И внутри меня будто кто-то зажигает лампочку. Тьма, боль и страх, которые роятся там, отступают на второе место. В нашем Двенадцатом у Прим не было бы никаких шансов стать врачом, но не здесь. Вот оно – то, ради чего стоит бороться.
- У тебя ямочки на щеках, когда ты улыбаешься, - хриплым из-за сна голосом замечает Китнисс.
- Привет, - улыбается Прим.
- Как ты себя чувствуешь? – я склоняюсь над ней, накрывая ее ладонь своей.
- Как будто меня переехало поездом, - она морщится, приподнимаясь на локтях. – А еще я очень хочу пить.
Прим протягивает ей стакан с водой, и Китнисс делает несколько глотков, а затем ласково треплет сестру по голове. Прим снова улыбается, а Китнисс сжимает мою ладонь.
- У тебя все хорошо? – спрашивает девушка, когда Прим уходит.
- Ну, насколько это возможно в данной ситуации.
Я жалею об этой фразе, когда на глазах Китнисс снова наворачиваются слезы, и она утыкается лицом в мою рубашку.
- Тише, - шепчу я, хотя у меня болит все внутри. – Не думай об этом.
- Не могу, - она качает головой. – Она – моя подруга. Я не могу просто вычеркнуть ее из своей жизни и забыть, как страшный сон.
- Я тоже не могу перестать о ней думать, - киваю я.

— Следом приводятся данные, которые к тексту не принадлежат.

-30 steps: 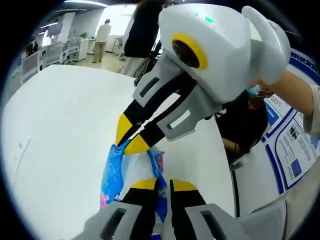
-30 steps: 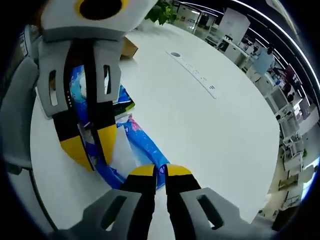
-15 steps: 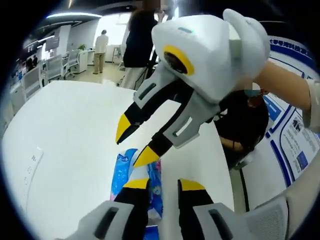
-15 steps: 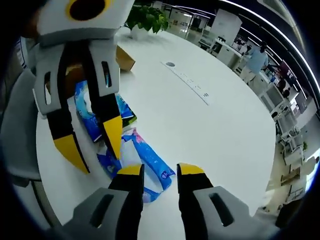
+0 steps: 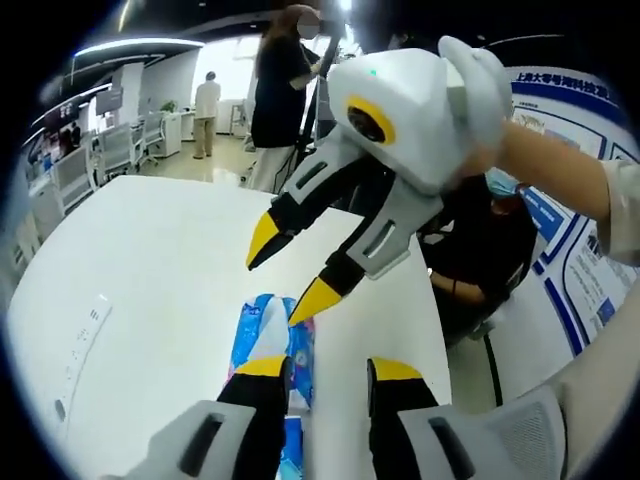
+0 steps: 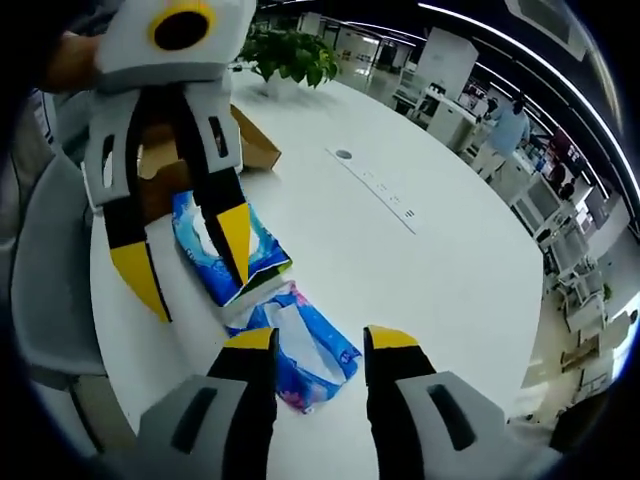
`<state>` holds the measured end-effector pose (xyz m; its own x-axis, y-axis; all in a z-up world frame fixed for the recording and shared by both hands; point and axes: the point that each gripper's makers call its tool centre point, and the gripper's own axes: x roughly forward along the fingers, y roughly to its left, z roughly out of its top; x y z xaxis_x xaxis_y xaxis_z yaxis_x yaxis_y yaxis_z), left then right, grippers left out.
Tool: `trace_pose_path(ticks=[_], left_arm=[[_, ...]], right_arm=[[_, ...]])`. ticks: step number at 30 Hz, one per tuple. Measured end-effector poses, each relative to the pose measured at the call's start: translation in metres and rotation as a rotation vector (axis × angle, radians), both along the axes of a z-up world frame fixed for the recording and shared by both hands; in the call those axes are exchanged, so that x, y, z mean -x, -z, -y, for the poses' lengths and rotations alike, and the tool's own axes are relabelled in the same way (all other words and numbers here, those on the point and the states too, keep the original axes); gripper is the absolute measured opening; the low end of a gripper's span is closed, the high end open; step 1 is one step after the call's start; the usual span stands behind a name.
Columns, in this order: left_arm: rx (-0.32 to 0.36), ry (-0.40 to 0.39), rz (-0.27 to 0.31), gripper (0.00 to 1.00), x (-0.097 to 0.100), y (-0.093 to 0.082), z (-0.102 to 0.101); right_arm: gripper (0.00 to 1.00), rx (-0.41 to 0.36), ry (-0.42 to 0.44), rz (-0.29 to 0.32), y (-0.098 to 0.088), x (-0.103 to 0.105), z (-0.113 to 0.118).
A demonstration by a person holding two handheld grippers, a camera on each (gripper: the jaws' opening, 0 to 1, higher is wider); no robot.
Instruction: Operate the shoe box by opening the lid, removing the specified soft item, and placing it in the target area until the item is outside and the box remains undamaged.
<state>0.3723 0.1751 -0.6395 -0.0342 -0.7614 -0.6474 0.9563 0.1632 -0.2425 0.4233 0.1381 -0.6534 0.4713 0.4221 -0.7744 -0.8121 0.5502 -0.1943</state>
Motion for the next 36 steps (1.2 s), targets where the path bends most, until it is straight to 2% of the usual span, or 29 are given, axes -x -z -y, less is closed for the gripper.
trace_pose_path(ticks=[13,25,36], left_arm=[[0.008,-0.071,0.020,0.39,0.006,-0.018,-0.050],[0.001,-0.152,0.055,0.47,0.007,-0.035,-0.113],[0.041,-0.281,0.075,0.52,0.007,-0.054,-0.171]], right_arm=[[0.41,-0.012,-0.037,0.011,-0.024,0.018,-0.026],[0.49,-0.029,-0.092,0.009,-0.041,0.035,-0.065],[0.53,-0.037,-0.172,0.005,-0.051,0.051,-0.101]])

- И это нормально. Когда умер папа, я тоже не могла успокоиться.
Вместо ответа я обнимаю ее.
- Прим предложила нам носить обручальные кольца, - тихо говорю я. – На шее, как кольца твоих родителей.

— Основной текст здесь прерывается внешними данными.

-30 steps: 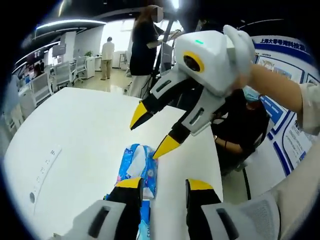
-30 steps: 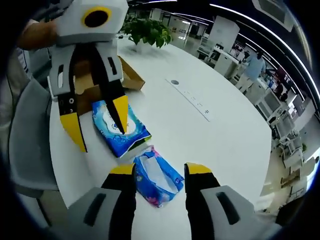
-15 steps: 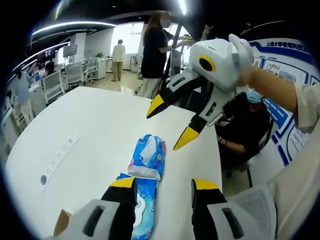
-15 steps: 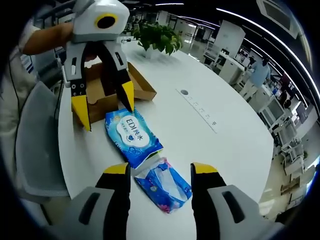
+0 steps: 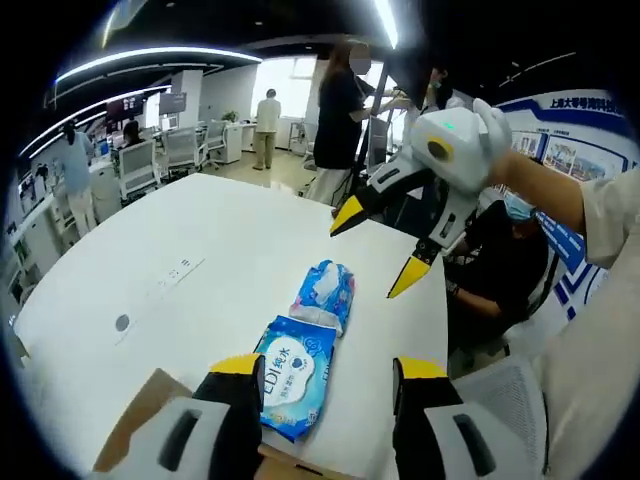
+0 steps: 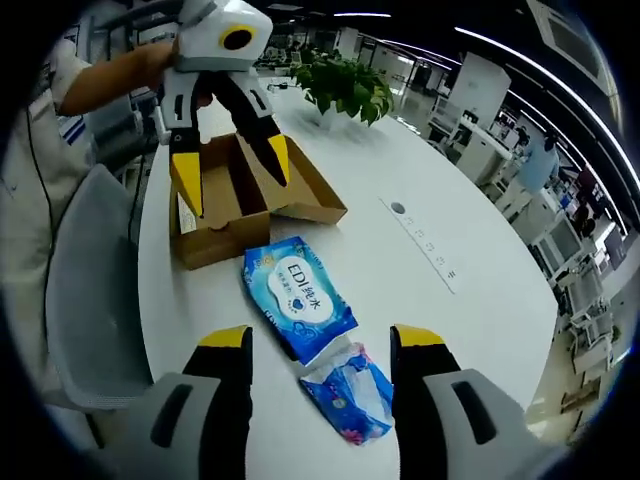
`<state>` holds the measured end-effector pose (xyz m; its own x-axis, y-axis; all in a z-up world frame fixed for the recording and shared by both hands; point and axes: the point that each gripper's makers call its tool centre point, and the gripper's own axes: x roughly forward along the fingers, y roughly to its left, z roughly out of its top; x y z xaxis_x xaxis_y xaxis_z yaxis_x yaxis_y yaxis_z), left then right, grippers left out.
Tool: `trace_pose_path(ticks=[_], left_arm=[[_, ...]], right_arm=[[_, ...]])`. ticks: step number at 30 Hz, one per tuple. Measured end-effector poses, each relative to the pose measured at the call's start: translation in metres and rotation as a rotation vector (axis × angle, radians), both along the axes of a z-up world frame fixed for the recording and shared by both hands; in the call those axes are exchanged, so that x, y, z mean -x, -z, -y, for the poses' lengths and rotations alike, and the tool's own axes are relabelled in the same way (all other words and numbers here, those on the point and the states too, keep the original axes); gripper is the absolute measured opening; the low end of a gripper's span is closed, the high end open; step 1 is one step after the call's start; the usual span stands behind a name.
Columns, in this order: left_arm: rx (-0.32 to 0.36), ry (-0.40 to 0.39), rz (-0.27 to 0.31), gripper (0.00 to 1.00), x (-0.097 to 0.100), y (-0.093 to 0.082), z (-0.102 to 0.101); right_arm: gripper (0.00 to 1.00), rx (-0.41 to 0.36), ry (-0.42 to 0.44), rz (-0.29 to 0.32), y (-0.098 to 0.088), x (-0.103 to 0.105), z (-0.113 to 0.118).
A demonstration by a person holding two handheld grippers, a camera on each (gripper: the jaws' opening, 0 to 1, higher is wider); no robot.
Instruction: Operate the shoe box by opening the lid, removing the specified soft item, and placing it in the target area until the item is outside and the box remains undamaged.
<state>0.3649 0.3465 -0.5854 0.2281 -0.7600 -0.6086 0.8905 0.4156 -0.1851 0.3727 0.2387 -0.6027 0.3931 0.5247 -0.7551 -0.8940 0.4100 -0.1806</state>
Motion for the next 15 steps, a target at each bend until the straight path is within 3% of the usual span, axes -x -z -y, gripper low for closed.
trace_pose_path(ticks=[15], left_arm=[[0.034,-0.111,0.009,0.57,0.012,-0.012,-0.066]], right_arm=[[0.58,-0.041,-0.074,-0.008,-0.004,0.011,-0.046]])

- А, думаю, она их даже показала, - кивает она. – Прим не снимает свою цепочку с тех пор, как мама отдала ей свое кольцо.

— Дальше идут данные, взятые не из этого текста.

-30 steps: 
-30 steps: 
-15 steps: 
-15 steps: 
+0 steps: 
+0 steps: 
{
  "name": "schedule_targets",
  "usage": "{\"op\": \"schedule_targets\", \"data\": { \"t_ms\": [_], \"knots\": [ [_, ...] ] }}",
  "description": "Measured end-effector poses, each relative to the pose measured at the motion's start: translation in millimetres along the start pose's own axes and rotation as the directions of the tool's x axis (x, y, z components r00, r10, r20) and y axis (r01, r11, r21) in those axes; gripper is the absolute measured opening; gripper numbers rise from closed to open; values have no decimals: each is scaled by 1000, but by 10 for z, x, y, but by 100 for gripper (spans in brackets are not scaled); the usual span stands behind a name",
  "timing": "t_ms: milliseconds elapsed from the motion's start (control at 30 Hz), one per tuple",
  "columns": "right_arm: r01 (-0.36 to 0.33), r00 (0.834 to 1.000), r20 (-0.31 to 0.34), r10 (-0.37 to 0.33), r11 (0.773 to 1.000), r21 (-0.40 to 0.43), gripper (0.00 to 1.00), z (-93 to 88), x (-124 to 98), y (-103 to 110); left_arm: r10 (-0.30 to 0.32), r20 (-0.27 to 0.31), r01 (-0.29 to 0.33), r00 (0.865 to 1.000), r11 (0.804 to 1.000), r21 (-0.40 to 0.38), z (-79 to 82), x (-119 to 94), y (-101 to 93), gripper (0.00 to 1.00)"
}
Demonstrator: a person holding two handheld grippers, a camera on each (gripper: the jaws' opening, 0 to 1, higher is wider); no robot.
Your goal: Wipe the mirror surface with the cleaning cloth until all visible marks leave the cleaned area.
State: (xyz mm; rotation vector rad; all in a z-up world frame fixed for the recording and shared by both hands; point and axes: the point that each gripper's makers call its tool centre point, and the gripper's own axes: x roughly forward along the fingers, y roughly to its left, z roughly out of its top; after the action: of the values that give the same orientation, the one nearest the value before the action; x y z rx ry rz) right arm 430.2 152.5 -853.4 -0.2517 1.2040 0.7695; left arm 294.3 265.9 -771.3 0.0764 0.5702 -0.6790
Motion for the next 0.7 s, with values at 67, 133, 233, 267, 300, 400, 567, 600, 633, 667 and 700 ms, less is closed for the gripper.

- Оно напоминает тебе об отце?
- Да. И маме ее кольцо тоже, поэтому они у Прим. И я не против по поводу наших колец. Только надо спросить об этом у Плутарха, я не знаю, что он скажет нам на это.
- Он не может нам этого запретить, - замечаю я.
Вместо ответа она целует меня.
Через некоторое время мы уже идем в сторону кухни. Китнисс нервно сжимает мои пальцы, и я знаю, что она сильно волнуется. Резко останавливаясь, я поворачиваю ее к себе, смотрю в глаза и спокойно произношу:
- Я не обязываю тебя делать это, Китнисс. И никто не в праве заставить тебя выходить за меня. Если ты не хочешь этого, мы можем уйти. И я не буду винить тебя.
- Я не хочу менять своего мнения, - отвечает она. – И я не жалею. Просто… Мне страшно, - честно признается она. – Всю жизнь я думала, что никогда не выйду замуж, и сейчас это меня пугает, понимаешь? И мне почему-то кажется, что из-за этой помолвки и дурацкого обряда все изменится, но мой мир меняется так часто, что я уже не жду от этого ничего хорошего.
Сказанное ею звучит настолько наивно и по-детски, что я невольно улыбаюсь. Китнисс недовольно смотрит на меня, не находя причину для веселья.
- Ничего не изменится, - я качаю головой. – Я все так же буду тебя любить, и мало кто об этом вообще узнает. Твой мир может измениться из-за каких-то глобальных событий, а не из-за дурацкого обряда, как ты это называешь. Можешь считать, что меня просто повысили в ранге по отношению к тебе.
- Ну, да, - она улыбается, словно от облегчения. – Был парень - стал жених.
- Вот видишь, - я улыбаюсь ей в ответ, целуя ее.
***
- Ты пойдешь? - негромко спрашиваю я у Китнисс однажды утром.
Она замирает, все еще глядя на себя в зеркало. Закрывает глаза, чуть сгорбливается. Я смотрю на ее отражение в зеркале, отмечая про себя, что темные круги под ее глазами все больше и все сильнее контрастируют с неестественно бледной кожей.